We put our money down on what we think is the most important event of the 1910s. Let us know what you think in the comments.
Welcome to the First Decennial(?) Year in Review: Winners at War (100 Years Later) bracket. In 2013, we had an idea to do a recap of 1913. The idea came out of our frustration with the annual recap columns that declared winners and losers, often before the year is even over. As historians, we felt that the only way to truly assess a year’s significance was through the benefit of time. And with that, an annual(?) tradition was born. Each December since that fateful first edition, we have convened to determine the most important event from 100 years ago. Over the past 3 weeks, we have gone back and completed the decade by looking at 1910, 1911, and 1912. And today, we put them against each other in an effort to determine the most significant event of the 1910s. To recap, here are the past winners:
1910: Binder Clip Patented
1912: Titanic Sinks on Maiden Voyage
1911: First International Women’s Day
1913: Zipper Patent
1914: First Successful Non-Direct Blood Transfusion
1915: Women’s Suffrage Legalized in Kingdom of Denmark
1916: Margaret Sanger Opens First American Birth Control Clinic in Brooklyn
1917: Russian Revolution
1918: Spanish Flu Pandemic
1919: First Nonstop Transatlantic Flight
Our two ‘rules’ through this series have been that no events from the first world war were eligible, nor would we have repeat winners. We have forgone the classic four-bracket model, and instead we seeded the 10 events. They will go head to head in a single-elimination format to determine the most important event of the 1910s.
Round 1
(1) Spanish Flu Pandemic
v.
(10) Binder Clip Patented
Aaron: In light of the current COVID-19 pandemic, the Spanish Flu of 1918 seems eerily relevant. Each year, between 3 and 5 million people catch the seasonal flu, and between 250,000 and 500,000 of these cases are fatal. The Spanish Flu, however, was much worse. The virus spread around the world and infected close to 500 million people – for perspective, the estimated population of earth was 1.8 billion. That means that slightly less than one-third of all humans alive in 1918 contracted the flu and between 50 and 100 million of them died.
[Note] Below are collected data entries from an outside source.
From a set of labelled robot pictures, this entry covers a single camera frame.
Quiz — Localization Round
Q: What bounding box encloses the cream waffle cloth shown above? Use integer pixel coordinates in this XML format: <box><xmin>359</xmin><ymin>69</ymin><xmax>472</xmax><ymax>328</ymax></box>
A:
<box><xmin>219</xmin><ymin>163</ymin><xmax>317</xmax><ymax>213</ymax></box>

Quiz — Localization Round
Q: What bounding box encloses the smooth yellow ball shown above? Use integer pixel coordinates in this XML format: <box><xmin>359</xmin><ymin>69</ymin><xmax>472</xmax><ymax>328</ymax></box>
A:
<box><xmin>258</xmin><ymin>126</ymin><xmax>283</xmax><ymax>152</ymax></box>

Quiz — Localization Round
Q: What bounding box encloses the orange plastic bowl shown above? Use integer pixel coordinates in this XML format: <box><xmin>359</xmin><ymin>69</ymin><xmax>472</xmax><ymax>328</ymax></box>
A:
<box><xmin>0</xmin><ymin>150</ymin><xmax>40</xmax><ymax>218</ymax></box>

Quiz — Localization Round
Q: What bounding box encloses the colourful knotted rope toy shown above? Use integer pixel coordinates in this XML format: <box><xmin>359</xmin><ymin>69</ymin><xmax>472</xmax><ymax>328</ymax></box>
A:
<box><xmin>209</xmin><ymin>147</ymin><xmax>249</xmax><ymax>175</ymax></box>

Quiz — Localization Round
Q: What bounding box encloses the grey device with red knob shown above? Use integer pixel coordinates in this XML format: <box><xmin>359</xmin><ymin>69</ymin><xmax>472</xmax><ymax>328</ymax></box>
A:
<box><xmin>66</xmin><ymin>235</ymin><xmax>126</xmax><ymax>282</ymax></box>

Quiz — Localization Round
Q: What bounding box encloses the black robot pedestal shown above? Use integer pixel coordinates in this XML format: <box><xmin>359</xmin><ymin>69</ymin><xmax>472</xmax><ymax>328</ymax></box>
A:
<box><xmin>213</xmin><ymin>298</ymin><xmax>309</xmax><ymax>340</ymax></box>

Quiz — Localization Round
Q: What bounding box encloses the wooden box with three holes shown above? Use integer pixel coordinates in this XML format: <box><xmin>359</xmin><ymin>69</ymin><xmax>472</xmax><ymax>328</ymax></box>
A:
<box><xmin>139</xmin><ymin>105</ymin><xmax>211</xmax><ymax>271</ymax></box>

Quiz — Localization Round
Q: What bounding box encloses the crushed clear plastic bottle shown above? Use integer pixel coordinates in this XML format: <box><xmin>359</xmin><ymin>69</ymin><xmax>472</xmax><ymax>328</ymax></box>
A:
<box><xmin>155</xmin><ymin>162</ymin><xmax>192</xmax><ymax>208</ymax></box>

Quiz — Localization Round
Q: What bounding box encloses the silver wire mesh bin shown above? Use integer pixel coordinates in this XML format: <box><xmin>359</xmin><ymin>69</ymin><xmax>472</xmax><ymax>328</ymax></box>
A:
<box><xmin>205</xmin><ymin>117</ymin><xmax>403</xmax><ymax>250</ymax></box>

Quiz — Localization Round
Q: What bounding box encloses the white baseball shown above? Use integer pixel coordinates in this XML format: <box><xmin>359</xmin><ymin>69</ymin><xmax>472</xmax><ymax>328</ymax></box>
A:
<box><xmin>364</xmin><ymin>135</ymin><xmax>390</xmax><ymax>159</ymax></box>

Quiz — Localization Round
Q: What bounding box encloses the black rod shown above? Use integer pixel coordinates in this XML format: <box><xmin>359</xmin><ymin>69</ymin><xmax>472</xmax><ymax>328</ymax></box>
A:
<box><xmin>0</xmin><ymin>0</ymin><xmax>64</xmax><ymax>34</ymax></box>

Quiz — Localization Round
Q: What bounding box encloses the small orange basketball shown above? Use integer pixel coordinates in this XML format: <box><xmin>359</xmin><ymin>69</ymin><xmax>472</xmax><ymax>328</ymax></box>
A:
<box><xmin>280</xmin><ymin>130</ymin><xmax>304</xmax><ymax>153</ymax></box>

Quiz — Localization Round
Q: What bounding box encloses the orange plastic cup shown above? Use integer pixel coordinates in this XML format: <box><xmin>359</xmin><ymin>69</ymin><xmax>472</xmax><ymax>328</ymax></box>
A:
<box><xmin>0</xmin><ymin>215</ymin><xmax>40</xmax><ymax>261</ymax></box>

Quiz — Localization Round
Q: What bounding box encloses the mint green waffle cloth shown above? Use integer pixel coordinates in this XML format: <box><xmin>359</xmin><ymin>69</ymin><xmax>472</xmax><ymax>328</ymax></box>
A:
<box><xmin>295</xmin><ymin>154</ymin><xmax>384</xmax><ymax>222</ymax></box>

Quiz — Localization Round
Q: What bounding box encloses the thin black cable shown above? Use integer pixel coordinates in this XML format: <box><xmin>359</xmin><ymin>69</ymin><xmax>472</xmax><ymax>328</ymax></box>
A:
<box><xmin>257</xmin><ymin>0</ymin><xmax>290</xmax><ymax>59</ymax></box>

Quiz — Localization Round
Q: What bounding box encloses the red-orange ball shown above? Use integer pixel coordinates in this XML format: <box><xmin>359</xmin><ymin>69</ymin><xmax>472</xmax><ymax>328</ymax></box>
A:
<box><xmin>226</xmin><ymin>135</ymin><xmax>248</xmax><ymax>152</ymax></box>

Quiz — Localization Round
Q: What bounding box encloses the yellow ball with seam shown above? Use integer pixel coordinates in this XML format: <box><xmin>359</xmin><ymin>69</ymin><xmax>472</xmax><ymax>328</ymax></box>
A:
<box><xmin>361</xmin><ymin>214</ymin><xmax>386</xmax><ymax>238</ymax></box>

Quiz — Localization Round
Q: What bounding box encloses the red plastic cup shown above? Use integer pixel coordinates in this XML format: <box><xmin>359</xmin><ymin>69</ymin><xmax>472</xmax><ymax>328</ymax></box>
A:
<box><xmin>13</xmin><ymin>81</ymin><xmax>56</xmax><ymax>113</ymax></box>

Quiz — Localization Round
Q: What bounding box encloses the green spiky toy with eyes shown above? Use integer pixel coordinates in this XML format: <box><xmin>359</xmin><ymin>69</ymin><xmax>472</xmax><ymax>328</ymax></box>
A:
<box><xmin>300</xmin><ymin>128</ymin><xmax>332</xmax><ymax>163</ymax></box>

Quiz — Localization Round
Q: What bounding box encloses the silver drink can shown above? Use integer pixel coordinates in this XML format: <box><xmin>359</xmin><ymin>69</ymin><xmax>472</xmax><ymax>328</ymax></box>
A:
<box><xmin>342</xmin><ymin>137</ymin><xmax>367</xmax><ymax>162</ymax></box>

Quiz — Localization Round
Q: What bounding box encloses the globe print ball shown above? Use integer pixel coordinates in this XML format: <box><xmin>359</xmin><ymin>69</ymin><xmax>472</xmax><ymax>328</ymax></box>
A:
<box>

(Editor’s note: Aaron wrote the following in December 2018, proving once again that historians make TERRIBLE prognosticators: “With hope, virologists are able to determine the exact cause [of the Spanish Flu] and we can prevent another devastating flu season.”)
Louis E. Baltzley patented the basic design of the binder clip in 1910; he was granted the US patent number 1,139,627. As Sean so accurately pointed out in our original bracket, binder clips are everywhere despite the fact that you personally never seem to buy them. If you work in an office, like I do, binder clips are especially ubiquitous and necessary. Some people, like Sean, even use them as their “wallet”.